Exercise directions — Whenever a line in the data holds the string "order", pull that line out.

Material provided —

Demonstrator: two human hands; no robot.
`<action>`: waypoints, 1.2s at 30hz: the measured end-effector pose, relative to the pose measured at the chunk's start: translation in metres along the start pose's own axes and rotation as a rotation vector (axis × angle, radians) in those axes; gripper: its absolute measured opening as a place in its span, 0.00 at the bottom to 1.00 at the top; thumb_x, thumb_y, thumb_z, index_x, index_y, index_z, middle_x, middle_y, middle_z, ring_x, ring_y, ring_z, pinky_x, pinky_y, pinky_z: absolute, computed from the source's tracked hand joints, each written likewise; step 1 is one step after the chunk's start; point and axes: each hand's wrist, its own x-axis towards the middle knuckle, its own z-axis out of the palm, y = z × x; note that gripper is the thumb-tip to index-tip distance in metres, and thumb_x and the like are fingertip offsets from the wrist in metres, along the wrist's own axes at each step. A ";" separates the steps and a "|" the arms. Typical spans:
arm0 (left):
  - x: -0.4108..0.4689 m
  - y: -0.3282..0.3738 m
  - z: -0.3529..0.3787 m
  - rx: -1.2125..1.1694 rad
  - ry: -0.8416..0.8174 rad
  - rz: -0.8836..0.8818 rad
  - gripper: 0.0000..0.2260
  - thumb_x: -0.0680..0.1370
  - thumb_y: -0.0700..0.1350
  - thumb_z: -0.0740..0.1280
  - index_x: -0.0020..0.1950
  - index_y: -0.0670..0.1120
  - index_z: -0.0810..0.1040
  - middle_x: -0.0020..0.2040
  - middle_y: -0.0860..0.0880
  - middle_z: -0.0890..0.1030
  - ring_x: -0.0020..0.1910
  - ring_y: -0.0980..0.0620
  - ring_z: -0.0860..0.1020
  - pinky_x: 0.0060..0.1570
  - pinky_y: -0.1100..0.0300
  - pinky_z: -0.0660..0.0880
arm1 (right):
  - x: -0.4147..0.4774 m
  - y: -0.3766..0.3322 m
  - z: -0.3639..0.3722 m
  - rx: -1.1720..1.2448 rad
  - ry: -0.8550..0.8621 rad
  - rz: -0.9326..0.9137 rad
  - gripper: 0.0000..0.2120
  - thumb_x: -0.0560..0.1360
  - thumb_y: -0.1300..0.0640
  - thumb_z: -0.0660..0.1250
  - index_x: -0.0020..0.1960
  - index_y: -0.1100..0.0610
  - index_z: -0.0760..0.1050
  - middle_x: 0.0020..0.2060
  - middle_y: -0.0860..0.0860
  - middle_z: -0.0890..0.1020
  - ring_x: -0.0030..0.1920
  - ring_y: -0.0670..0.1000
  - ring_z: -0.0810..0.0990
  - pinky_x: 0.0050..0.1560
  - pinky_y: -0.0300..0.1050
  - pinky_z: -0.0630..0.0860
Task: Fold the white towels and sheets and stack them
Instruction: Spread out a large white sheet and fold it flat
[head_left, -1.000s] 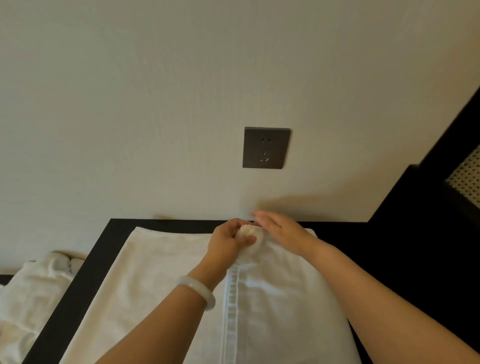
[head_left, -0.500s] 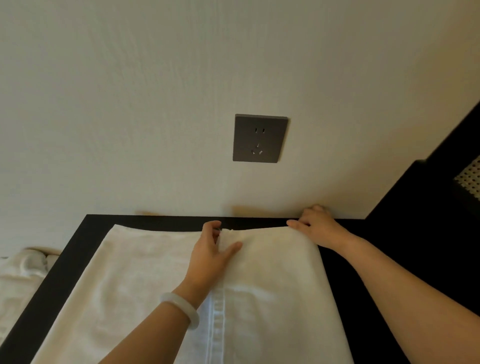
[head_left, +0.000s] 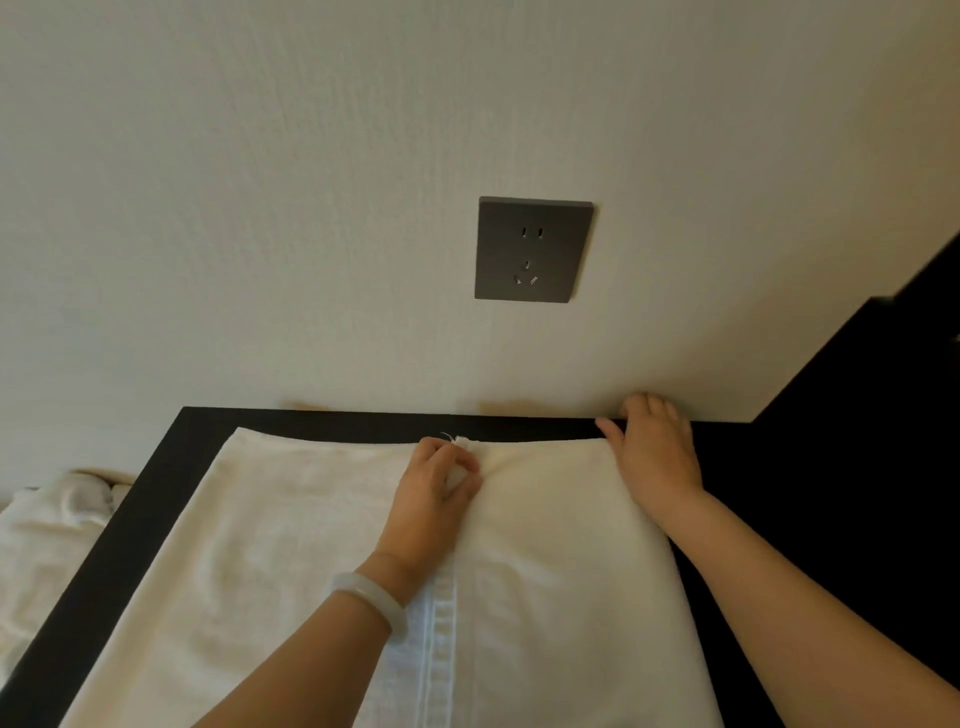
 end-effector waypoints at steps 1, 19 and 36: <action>0.000 -0.001 0.000 -0.013 -0.005 -0.002 0.03 0.78 0.42 0.70 0.50 0.48 0.78 0.54 0.55 0.72 0.50 0.64 0.73 0.48 0.78 0.66 | -0.008 -0.009 0.000 0.013 0.038 -0.038 0.17 0.81 0.48 0.62 0.58 0.62 0.75 0.57 0.60 0.77 0.60 0.61 0.73 0.62 0.55 0.69; 0.002 0.009 -0.001 0.086 -0.076 -0.035 0.07 0.80 0.42 0.65 0.58 0.45 0.76 0.60 0.51 0.69 0.53 0.55 0.72 0.57 0.70 0.69 | -0.079 0.005 0.005 -0.170 -0.261 0.094 0.35 0.81 0.37 0.41 0.80 0.55 0.37 0.81 0.52 0.44 0.80 0.51 0.42 0.78 0.54 0.40; -0.112 0.051 0.001 0.504 0.008 -0.340 0.24 0.74 0.61 0.68 0.61 0.47 0.70 0.61 0.47 0.66 0.60 0.46 0.66 0.62 0.56 0.67 | -0.197 -0.077 0.012 -0.094 -0.304 -0.093 0.34 0.76 0.34 0.31 0.79 0.46 0.32 0.79 0.50 0.36 0.78 0.53 0.31 0.73 0.64 0.28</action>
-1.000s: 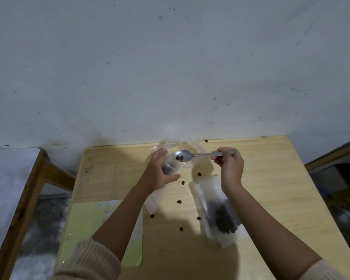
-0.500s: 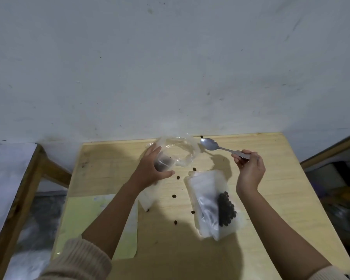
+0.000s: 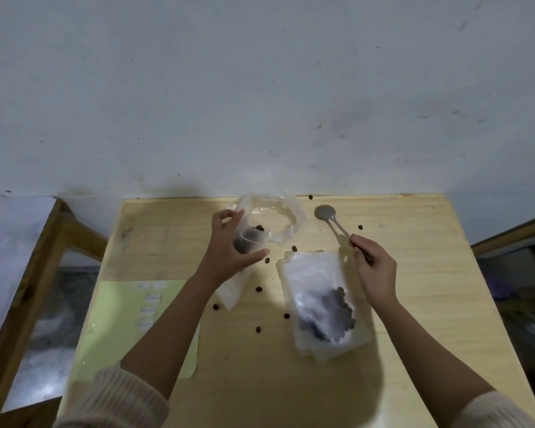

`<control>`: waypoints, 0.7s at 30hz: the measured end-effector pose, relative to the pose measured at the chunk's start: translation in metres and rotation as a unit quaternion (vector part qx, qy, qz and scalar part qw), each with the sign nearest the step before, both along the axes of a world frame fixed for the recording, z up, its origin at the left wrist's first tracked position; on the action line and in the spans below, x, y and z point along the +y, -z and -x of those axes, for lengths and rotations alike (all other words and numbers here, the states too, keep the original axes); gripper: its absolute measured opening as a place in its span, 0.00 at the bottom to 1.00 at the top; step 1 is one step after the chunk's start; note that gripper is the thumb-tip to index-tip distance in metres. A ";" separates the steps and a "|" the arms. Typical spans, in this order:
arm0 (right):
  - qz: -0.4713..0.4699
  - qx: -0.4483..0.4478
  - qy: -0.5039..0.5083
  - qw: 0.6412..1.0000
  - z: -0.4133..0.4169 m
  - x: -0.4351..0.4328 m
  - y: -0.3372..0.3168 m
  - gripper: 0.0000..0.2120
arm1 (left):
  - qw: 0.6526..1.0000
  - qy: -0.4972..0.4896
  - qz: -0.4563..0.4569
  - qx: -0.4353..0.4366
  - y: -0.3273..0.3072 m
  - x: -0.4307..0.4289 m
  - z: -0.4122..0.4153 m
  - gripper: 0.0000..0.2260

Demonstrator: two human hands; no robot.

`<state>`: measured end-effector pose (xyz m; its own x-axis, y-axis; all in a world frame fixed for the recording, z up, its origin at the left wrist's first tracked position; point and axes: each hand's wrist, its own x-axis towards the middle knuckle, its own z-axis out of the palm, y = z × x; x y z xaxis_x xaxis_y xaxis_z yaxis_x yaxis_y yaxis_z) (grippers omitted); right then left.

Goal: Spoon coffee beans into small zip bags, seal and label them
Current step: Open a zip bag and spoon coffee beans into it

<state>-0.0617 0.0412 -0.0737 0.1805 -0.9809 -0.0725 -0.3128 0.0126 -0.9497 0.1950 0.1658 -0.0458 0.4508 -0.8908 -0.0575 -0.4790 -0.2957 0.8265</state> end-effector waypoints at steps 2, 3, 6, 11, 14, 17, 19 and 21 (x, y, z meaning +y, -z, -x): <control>0.023 0.042 -0.015 0.999 0.004 -0.004 0.003 0.11 | 1.000 -0.001 -0.004 0.001 0.000 -0.001 0.002 0.42; 0.033 0.055 -0.017 0.998 0.006 -0.005 0.004 0.11 | 1.000 -0.003 -0.005 0.002 0.000 -0.002 0.003 0.42; 0.053 0.089 -0.028 0.994 0.008 -0.008 0.008 0.09 | 1.000 -0.004 -0.003 -0.001 -0.002 -0.003 0.006 0.41; 0.059 0.150 -0.067 0.985 0.013 -0.009 0.015 0.10 | 1.000 -0.013 0.003 -0.004 -0.002 -0.002 0.010 0.41; 0.060 0.175 -0.082 0.979 0.011 -0.010 0.015 0.11 | 1.000 -0.022 0.003 -0.007 -0.004 -0.001 0.011 0.42; 0.060 0.181 -0.093 0.977 0.009 -0.013 0.014 0.11 | 0.999 -0.032 0.010 -0.005 -0.009 0.002 0.013 0.43; 0.064 0.181 -0.095 0.977 0.009 -0.014 0.012 0.11 | 0.999 -0.032 0.009 -0.006 -0.012 0.004 0.015 0.44; 0.070 0.185 -0.099 0.975 0.009 -0.015 0.010 0.11 | 0.999 -0.031 0.008 -0.009 -0.014 0.007 0.017 0.43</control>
<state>-0.0710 0.0259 -0.0840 0.3537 -0.9346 -0.0373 -0.6181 -0.2036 -0.7593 0.1785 0.1732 -0.0316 0.5065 -0.8616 -0.0347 -0.4745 -0.3121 0.8230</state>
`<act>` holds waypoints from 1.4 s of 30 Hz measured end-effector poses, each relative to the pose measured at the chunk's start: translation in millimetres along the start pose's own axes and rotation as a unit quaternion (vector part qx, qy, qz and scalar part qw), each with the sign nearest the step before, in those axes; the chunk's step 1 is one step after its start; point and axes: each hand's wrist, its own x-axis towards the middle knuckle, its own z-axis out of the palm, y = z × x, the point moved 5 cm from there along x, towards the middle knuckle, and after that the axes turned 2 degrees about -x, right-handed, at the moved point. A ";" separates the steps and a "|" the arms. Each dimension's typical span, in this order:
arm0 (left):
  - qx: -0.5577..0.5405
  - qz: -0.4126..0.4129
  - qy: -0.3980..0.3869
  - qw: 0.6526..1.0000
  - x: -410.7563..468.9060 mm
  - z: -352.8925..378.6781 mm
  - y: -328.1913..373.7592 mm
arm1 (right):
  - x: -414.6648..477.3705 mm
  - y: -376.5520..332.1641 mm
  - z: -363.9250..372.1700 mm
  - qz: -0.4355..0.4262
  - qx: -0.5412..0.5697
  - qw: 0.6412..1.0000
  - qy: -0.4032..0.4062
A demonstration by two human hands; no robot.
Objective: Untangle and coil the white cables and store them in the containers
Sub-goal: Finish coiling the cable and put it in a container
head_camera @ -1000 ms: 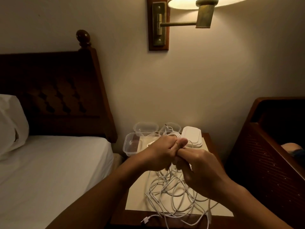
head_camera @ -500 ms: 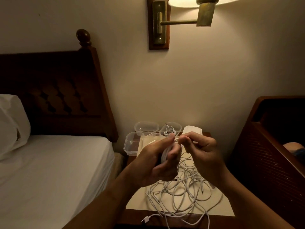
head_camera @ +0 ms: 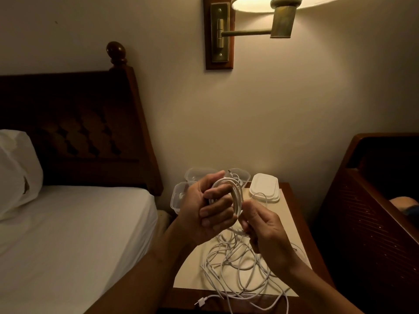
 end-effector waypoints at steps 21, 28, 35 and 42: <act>0.000 -0.013 -0.018 1.000 4.1 3.5 -7.0 | 11.1 6.8 -14.0 0.032 -0.032 0.999 -0.014; -0.019 -0.002 0.009 1.000 2.8 -13.0 -1.1 | -1.1 0.4 1.7 -0.032 -0.020 0.999 0.007; 0.021 0.023 0.063 0.998 5.3 -21.1 -5.7 | 2.3 13.9 2.1 -0.056 -0.264 0.962 0.029; 0.065 0.099 0.252 0.960 1.0 -18.6 -12.8 | 10.1 6.5 -12.4 -0.068 -0.334 0.940 0.017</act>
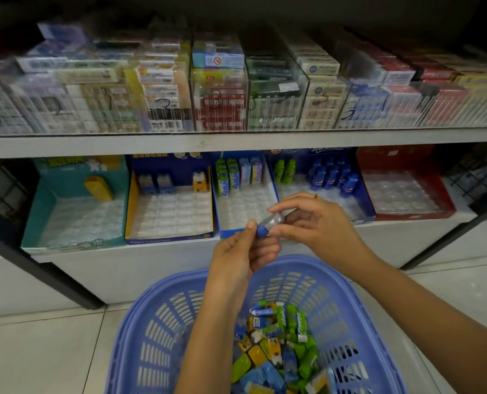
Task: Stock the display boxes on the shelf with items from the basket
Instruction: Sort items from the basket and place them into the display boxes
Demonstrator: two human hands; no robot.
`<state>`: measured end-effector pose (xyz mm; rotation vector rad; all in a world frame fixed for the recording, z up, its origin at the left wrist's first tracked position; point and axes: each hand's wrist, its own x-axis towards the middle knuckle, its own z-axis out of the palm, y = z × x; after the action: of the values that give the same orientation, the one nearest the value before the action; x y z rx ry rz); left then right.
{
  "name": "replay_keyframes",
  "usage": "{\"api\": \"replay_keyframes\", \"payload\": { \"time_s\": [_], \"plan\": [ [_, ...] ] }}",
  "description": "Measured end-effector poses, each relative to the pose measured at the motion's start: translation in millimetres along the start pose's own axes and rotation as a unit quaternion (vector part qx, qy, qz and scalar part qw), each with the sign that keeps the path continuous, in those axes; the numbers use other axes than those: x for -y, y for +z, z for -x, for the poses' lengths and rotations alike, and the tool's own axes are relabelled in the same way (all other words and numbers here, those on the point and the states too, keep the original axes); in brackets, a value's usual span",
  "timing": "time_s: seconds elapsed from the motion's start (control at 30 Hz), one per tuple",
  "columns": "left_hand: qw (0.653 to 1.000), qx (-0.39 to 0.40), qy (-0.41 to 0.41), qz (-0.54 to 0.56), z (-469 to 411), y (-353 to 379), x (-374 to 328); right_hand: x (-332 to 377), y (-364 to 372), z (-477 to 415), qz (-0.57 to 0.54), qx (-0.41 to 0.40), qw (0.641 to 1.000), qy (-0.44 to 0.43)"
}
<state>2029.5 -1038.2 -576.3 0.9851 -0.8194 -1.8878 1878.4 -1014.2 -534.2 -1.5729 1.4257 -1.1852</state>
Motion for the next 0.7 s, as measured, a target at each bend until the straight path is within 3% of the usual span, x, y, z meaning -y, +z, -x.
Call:
{"api": "replay_keyframes", "payload": {
  "time_s": [0.17, 0.23, 0.27, 0.33, 0.4, 0.47, 0.57, 0.7],
  "plan": [
    [0.999, 0.003, 0.015, -0.04, -5, 1, -8, -2, 12, -22, -0.015, -0.042, 0.999, -0.03],
    [0.993, -0.011, 0.064, -0.1, -6, -5, -8, -6, 13, -38, -0.028, -0.078, 0.996, -0.01],
    [0.976, -0.019, 0.106, -0.19, -7, -9, -7, -8, 12, -46, -0.032, -0.095, 0.995, 0.002],
    [0.893, -0.018, 0.177, -0.413, -9, -18, -5, -13, 8, -59, -0.029, -0.121, 0.992, 0.022],
    [0.824, -0.006, 0.204, -0.529, -13, -24, 0, -17, 4, -68, -0.04, -0.137, 0.989, 0.033],
    [0.801, -0.018, 0.223, -0.555, -15, -31, 4, -18, 4, -74, -0.058, -0.138, 0.988, 0.035],
    [0.796, -0.081, 0.251, -0.545, -13, -47, 1, -14, 16, -81, -0.062, -0.118, 0.991, 0.023],
    [0.763, -0.14, 0.239, -0.585, -17, -76, -10, -8, 48, -96, 0.005, -0.108, 0.994, -0.02]
  ]
}}
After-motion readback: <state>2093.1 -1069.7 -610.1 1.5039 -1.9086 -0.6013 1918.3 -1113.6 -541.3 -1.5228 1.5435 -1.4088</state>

Solution for this exercise —
`<control>`: waypoints, 0.7s at 30hz: the measured end-effector pose, relative to the pose measured at the chunk's start: translation in metres and rotation as a unit quaternion (vector part qx, qy, qz and scalar part qw), each with the sign nearest the step before, both along the axes of a world frame fixed for the recording, z up, its origin at the left wrist's first tracked position; on the action line and in the spans below, x, y and z point along the +y, -z and -x of those axes, for lengths and rotations alike (all other words and numbers here, the states too, keep the original axes); gripper: its absolute measured opening as a place in its span, 0.00 at the bottom to 1.00 at the top; step 1 is one step after the chunk's start; note that gripper is the thumb-tip to index-tip distance in metres. A ";" separates the steps and a "|" the arms. Typical spans, in this order:
`<act>` holds waypoints from 1.4 s of 30 Hz measured end-effector poses, each relative to the pose measured at the chunk's start: translation in millimetres along the start pose's own axes and rotation as a unit quaternion (vector part qx, qy, qz and scalar part qw), each with the sign nearest the step before, in those axes; the chunk's step 1 is one step after its start; point and axes: each hand's wrist, its own x-axis towards the middle knuckle, its own z-axis out of the palm, y = z × x, the point moved 5 cm from there along x, towards the middle knuckle, and after that the axes turned 2 degrees about -x, right-handed, at the moved point. A ";" separates the steps and a "|" the arms. Each dimension's typical span, in this order:

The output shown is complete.